Health and safety experts warn that hand sanitizer is highly flammable and should be kept away from flame. Those using hand sanitizer should ensure their hands are completely dry after using it before igniting a flame, such as a lighter, heater or gas stove.
The incident comes amid other concerns about the widespread use of hand sanitizer due to the pandemic, mostly due to poisoning risks.
The U.S. Food and Drug Administration (FDA) has recalled dozens of hand sanitizer products due to the presence of methanol and 1-propanol, which can be toxic if ingested.
In late July, the FDA issued a hand sanitizer recall warning calling for consumers to avoid more than 100 topical hand sanitizer products recalled due to the presence of methanol, or for failing to meet the 60% guideline of the active ingredients ethyl alcohol or isopropyl alcohol to effectively kill germs.
Those recalls have continued in a steady stream, with one of the most recent, a Leafree Instant Hand Sanitizer recall affecting all lots, announced on September 3. However, that recall came as a result of the manufacturer labeling the bottles as “edible alcohol.”
The FDA indicated the label may promote ingestion of the product, which could result in alcohol toxicity, injuries and death.
The Leafree recall came days after the FDA released a hand sanitizer warning on August 27, citing newly received reports of consumers accidentally ingesting hand sanitizers that were packaged in food and drink containers.
According to a recent report by the U.S. Centers for Disease Control and Prevention (CDC), it is aware of at least 62 alcohol-based hand sanitizer-associated methanol poisoning cases from May 1, 2020 through June 30, 2020 nationwide.
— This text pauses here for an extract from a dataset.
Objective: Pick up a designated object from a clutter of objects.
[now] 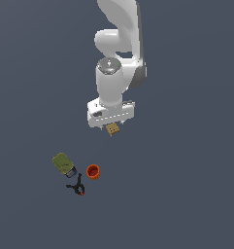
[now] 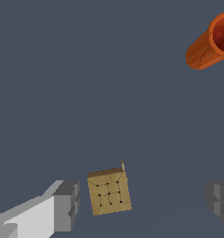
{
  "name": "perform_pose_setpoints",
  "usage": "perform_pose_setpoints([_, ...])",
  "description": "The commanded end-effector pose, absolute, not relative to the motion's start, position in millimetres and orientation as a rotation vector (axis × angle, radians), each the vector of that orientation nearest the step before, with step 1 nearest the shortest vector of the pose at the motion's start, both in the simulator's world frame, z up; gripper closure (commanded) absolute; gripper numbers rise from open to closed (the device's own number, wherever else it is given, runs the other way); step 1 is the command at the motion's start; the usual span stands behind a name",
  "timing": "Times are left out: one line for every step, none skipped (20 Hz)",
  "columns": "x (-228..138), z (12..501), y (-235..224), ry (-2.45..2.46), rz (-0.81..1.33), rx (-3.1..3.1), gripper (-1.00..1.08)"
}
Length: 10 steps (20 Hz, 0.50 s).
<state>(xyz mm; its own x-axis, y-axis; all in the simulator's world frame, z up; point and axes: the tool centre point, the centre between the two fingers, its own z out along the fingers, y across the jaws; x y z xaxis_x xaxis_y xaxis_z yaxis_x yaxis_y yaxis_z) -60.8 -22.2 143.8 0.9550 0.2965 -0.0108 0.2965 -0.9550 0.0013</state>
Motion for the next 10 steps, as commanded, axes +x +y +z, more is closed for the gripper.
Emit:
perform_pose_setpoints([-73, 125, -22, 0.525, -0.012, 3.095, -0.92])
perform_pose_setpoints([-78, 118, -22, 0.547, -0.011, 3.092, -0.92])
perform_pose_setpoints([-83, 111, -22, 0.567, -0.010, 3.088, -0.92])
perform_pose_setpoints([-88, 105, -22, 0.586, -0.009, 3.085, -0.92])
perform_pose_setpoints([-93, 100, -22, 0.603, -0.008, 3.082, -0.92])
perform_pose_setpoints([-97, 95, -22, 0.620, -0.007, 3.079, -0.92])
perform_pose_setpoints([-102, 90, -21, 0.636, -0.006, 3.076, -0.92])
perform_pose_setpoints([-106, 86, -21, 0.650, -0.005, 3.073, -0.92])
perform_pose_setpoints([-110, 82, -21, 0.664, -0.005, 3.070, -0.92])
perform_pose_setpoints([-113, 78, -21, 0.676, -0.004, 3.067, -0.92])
Of those, four patients died and three were left with visual impairments.
Methanol is often used to make fuel and antifreeze, but including it in hand sanitizer can cause side effects like headache, nausea, vomiting, blurred vision, seizures, blindness, coma, permanent damage to the nervous system and death.
The FDA and CDC recommend consumers always wash their hands with soap and water before using a topical hand sanitizer, as currently there is no scientific evidence it is a more effective means of killing germs over normal hand washing.